(Provided entries)

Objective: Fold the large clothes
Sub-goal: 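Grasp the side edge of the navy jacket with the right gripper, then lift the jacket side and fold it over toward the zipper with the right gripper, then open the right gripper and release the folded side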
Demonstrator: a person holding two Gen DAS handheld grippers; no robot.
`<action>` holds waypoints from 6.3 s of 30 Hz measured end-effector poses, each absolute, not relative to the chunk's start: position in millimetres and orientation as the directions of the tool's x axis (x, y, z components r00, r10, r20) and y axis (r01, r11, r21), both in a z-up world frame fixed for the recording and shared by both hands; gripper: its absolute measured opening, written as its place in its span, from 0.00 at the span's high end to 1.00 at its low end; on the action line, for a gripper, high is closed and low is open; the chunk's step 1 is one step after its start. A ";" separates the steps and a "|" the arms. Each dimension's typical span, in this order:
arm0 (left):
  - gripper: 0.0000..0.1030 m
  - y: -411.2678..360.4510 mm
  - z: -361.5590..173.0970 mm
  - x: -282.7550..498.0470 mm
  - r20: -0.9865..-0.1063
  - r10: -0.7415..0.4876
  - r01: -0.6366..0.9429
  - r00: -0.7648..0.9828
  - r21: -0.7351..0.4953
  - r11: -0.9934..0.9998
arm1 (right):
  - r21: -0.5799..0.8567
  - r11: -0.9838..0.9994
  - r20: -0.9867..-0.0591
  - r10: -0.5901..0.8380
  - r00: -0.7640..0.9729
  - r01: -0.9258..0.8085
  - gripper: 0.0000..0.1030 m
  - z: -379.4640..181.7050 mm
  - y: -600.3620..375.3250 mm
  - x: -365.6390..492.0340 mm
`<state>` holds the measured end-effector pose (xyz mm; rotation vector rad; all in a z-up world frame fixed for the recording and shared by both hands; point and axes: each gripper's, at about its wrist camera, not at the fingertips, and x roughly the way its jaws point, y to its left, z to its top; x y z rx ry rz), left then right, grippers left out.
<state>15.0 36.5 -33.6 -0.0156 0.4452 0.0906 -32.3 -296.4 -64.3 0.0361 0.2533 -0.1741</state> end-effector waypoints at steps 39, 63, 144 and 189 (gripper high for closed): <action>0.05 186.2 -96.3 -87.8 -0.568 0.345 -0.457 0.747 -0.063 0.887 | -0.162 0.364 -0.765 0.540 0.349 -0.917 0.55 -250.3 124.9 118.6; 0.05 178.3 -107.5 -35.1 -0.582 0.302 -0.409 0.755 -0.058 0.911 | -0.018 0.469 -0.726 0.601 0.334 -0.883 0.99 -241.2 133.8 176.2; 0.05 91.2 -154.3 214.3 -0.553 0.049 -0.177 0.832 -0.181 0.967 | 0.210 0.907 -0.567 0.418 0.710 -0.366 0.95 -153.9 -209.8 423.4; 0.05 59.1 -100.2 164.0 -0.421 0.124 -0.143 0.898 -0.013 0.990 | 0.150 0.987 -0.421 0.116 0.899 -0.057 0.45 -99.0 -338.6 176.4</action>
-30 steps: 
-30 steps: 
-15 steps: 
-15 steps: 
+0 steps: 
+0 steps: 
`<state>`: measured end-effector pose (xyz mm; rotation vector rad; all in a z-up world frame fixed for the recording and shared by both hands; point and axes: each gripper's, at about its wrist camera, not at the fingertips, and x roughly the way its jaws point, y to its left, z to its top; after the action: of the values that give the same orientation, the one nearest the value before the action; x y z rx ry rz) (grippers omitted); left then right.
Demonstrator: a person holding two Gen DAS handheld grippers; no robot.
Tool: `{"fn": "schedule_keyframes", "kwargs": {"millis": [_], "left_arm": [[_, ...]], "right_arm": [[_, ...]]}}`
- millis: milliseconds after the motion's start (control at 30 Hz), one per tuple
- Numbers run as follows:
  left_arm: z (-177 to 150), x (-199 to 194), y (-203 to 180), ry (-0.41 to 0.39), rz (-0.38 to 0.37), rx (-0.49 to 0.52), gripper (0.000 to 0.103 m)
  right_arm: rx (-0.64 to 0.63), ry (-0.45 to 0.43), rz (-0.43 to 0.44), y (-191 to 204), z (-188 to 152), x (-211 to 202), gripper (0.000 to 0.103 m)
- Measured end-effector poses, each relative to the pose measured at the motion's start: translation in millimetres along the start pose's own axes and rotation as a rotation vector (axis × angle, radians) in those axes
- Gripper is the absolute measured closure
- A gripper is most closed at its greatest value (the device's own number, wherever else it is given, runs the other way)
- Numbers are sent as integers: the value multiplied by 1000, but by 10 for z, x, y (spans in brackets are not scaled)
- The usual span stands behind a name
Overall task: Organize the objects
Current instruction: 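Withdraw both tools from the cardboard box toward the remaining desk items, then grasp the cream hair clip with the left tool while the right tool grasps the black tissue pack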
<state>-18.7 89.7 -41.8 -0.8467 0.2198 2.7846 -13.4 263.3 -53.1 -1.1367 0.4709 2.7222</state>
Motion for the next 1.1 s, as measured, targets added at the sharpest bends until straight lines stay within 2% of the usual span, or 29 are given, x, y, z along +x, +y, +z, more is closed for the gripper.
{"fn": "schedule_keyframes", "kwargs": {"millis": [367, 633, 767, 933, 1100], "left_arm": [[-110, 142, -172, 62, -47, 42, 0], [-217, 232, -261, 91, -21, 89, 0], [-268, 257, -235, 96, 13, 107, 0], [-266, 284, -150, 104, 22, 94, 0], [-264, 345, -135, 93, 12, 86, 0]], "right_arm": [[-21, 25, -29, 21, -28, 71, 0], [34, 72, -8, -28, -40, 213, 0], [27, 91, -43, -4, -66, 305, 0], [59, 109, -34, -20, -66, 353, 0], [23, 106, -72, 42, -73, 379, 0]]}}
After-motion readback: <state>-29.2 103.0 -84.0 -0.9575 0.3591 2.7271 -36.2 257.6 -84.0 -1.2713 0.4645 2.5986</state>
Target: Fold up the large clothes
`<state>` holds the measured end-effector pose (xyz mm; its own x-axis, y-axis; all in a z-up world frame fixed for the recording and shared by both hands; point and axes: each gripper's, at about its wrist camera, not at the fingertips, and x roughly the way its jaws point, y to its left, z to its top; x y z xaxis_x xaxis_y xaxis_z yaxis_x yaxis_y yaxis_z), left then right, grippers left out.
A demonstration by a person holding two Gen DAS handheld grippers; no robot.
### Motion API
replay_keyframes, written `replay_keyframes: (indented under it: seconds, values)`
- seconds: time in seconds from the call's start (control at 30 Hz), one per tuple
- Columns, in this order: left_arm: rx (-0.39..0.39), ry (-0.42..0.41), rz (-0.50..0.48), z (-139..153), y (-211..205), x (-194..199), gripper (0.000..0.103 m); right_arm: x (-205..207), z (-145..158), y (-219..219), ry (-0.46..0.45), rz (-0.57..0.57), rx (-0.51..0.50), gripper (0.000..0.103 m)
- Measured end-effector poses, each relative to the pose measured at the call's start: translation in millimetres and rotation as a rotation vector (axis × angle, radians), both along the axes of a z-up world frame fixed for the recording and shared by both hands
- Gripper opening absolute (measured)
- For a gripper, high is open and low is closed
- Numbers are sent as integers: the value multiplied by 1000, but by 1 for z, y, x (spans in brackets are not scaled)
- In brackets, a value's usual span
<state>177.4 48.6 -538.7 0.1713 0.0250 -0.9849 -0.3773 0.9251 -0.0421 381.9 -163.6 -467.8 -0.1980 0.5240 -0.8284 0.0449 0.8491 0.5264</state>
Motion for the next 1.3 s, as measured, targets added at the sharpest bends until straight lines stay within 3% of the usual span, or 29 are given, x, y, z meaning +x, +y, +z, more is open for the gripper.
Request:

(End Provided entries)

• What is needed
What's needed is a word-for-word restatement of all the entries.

• Task result
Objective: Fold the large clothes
Sub-goal: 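Grasp the side edge of the navy jacket with the right gripper, then lift the jacket side and fold it over toward the zipper with the right gripper, then open the right gripper and release the folded side
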Demonstrator: a person holding two Gen DAS handheld grippers; no robot.
`<action>` holds waypoints from 6.3 s of 30 Hz measured end-effector poses, each absolute, not relative to the chunk's start: position in millimetres and orientation as the directions of the tool's x axis (x, y, z components r00, r10, r20) and y axis (r01, r11, r21), both in a z-up world frame fixed for the recording and shared by both hands; gripper: its absolute measured opening, written as its place in its span, from 0.00 at the span's high end to 1.00 at its low end; on the action line, for a gripper, high is closed and low is open; the chunk's step 1 is one step after its start. A ";" separates the steps and a "|" the arms. Each dimension's typical span, in this order:
arm0 (left):
  - gripper: 0.0000..0.1030 m
  - y: -411.2678..360.4510 mm
  - z: -361.5590..173.0970 mm
  - x: -282.7550..498.0470 mm
  - r20: -0.9865..-0.1063
  - r10: -0.7415..0.4876
  - r01: -0.6366..0.9429
  - r00: -0.7648..0.9828
  - r21: -0.7351..0.4953
  - r11: -0.9934..0.9998
arm1 (right):
  - r21: -0.5799..0.8567
  - r11: -0.9838..0.9994
  - r20: -0.9867..-0.0591
  - r10: -0.5901..0.8380
  - r00: -0.7640..0.9729
  - r01: -0.9258..0.8085
  - gripper: 0.0000..0.1030 m
  - z: -379.4640..181.7050 mm
  - y: -600.3620..375.3250 mm
  - x: -365.6390..492.0340 mm
`<state>` holds the measured end-effector pose (xyz mm; rotation vector rad; all in a z-up world frame fixed for the recording and shared by both hands; point and axes: each gripper's, at about its wrist camera, not at the fingertips, and x roughly the way its jaws point, y to its left, z to its top; x y z rx ry rz), left then right, grippers left out.
<state>15.0 36.5 -33.6 -0.0156 0.4452 0.0906 -32.3 -296.4 -64.3 0.0361 0.2533 -0.1741</state> end-effector waypoints at steps 39, 63, 144 and 189 (gripper high for closed): <action>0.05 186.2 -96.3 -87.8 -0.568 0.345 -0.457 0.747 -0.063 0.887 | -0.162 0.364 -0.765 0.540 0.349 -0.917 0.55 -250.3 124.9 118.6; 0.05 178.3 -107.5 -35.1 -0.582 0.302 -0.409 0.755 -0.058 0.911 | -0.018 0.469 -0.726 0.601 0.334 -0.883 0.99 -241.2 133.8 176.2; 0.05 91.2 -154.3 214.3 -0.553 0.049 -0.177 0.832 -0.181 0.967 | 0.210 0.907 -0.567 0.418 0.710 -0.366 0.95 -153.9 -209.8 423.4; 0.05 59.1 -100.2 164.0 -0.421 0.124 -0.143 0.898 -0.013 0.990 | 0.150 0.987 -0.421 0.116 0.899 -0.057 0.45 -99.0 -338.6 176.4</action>
-30 steps: 
-30 steps: 
-15 steps: 
-15 steps: 
+0 steps: 
+0 steps: 
`<state>`: measured end-effector pose (xyz mm; rotation vector rad; all in a z-up world frame fixed for the recording and shared by both hands; point and axes: each gripper's, at about its wrist camera, not at the fingertips, and x roughly the way its jaws point, y to its left, z to its top; after the action: of the values that give the same orientation, the one nearest the value before the action; x y z rx ry rz) (grippers omitted); left then right.
Demonstrator: a person holding two Gen DAS handheld grippers; no robot.
Tool: `{"fn": "schedule_keyframes", "kwargs": {"millis": [_], "left_arm": [[_, ...]], "right_arm": [[_, ...]]}}`
- millis: milliseconds after the motion's start (control at 30 Hz), one per tuple
- Numbers run as follows:
  left_arm: z (-177 to 150), x (-199 to 194), y (-203 to 180), ry (-0.41 to 0.39), rz (-0.38 to 0.37), rx (-0.49 to 0.52), gripper (0.000 to 0.103 m)
  right_arm: rx (-0.64 to 0.63), ry (-0.45 to 0.43), rz (-0.43 to 0.44), y (-191 to 204), z (-188 to 152), x (-211 to 202), gripper (0.000 to 0.103 m)
- Measured end-effector poses, each relative to the pose measured at the motion's start: translation in millimetres along the start pose's own axes and rotation as a rotation vector (axis × angle, radians) in those axes
- Gripper is the absolute measured closure
- A gripper is most closed at its greatest value (the device's own number, wherever else it is given, runs the other way)
- Numbers are sent as integers: the value multiplied by 1000, but by 10 for z, x, y (spans in brackets are not scaled)
- The usual span stands behind a name
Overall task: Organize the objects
Current instruction: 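Withdraw both tools from the cardboard box toward the remaining desk items, then grasp the cream hair clip with the left tool while the right tool grasps the black tissue pack
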<state>-18.7 89.7 -41.8 -0.8467 0.2198 2.7846 -13.4 263.3 -53.1 -1.1367 0.4709 2.7222</state>
Motion for the next 1.1 s, as measured, targets added at the sharpest bends until straight lines stay within 2% of the usual span, or 29 are given, x, y, z along +x, +y, +z, more is closed for the gripper.
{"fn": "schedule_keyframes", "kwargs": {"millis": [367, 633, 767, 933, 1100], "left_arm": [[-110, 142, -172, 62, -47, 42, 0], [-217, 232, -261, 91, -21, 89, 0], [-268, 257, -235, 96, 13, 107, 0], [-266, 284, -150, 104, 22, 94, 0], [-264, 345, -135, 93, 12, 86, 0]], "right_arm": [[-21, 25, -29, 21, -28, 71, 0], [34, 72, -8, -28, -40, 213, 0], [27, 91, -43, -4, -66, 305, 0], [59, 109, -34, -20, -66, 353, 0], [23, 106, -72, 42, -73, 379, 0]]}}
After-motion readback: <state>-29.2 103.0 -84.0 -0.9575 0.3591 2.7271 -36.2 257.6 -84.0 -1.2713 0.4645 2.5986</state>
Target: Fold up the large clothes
`<state>` holds the measured end-effector pose (xyz mm; its own x-axis, y-axis; all in a z-up world frame fixed for the recording and shared by both hands; point and axes: each gripper's, at about its wrist camera, not at the fingertips, and x roughly the way its jaws point, y to its left, z to its top; x y z xaxis_x xaxis_y xaxis_z yaxis_x yaxis_y yaxis_z), left then right, grippers left out.
A demonstration by a person holding two Gen DAS handheld grippers; no robot.
### Motion API
replay_keyframes, written `replay_keyframes: (indented under it: seconds, values)`
- seconds: time in seconds from the call's start (control at 30 Hz), one per tuple
- Columns, in this order: left_arm: rx (-0.39..0.39), ry (-0.42..0.41), rz (-0.50..0.48), z (-139..153), y (-211..205), x (-194..199), gripper (0.000..0.103 m); right_arm: x (-205..207), z (-145..158), y (-219..219), ry (-0.46..0.45), rz (-0.57..0.57), rx (-0.51..0.50), gripper (0.000..0.103 m)
- Measured end-effector poses, each relative to the pose measured at the call's start: translation in millimetres and rotation as a rotation vector (axis × angle, radians), both along the axes of a z-up world frame fixed for the recording and shared by both hands
- Gripper opening absolute (measured)
- For a gripper, high is open and low is closed
- Numbers are sent as integers: the value multiplied by 1000, but by 1 for z, y, x (spans in brackets are not scaled)
- In brackets, a value's usual span
<state>177.4 48.6 -538.7 0.1713 0.0250 -0.9849 -0.3773 0.9251 -0.0421 381.9 -163.6 -467.8 -0.1980 0.5240 -0.8284 0.0449 0.8491 0.5264</state>
Motion for the next 1.3 s, as measured, targets added at the sharpest bends until straight lines stay within 3% of the usual span, or 29 are given, x, y, z meaning +x, +y, +z, more is open for the gripper.
Request:

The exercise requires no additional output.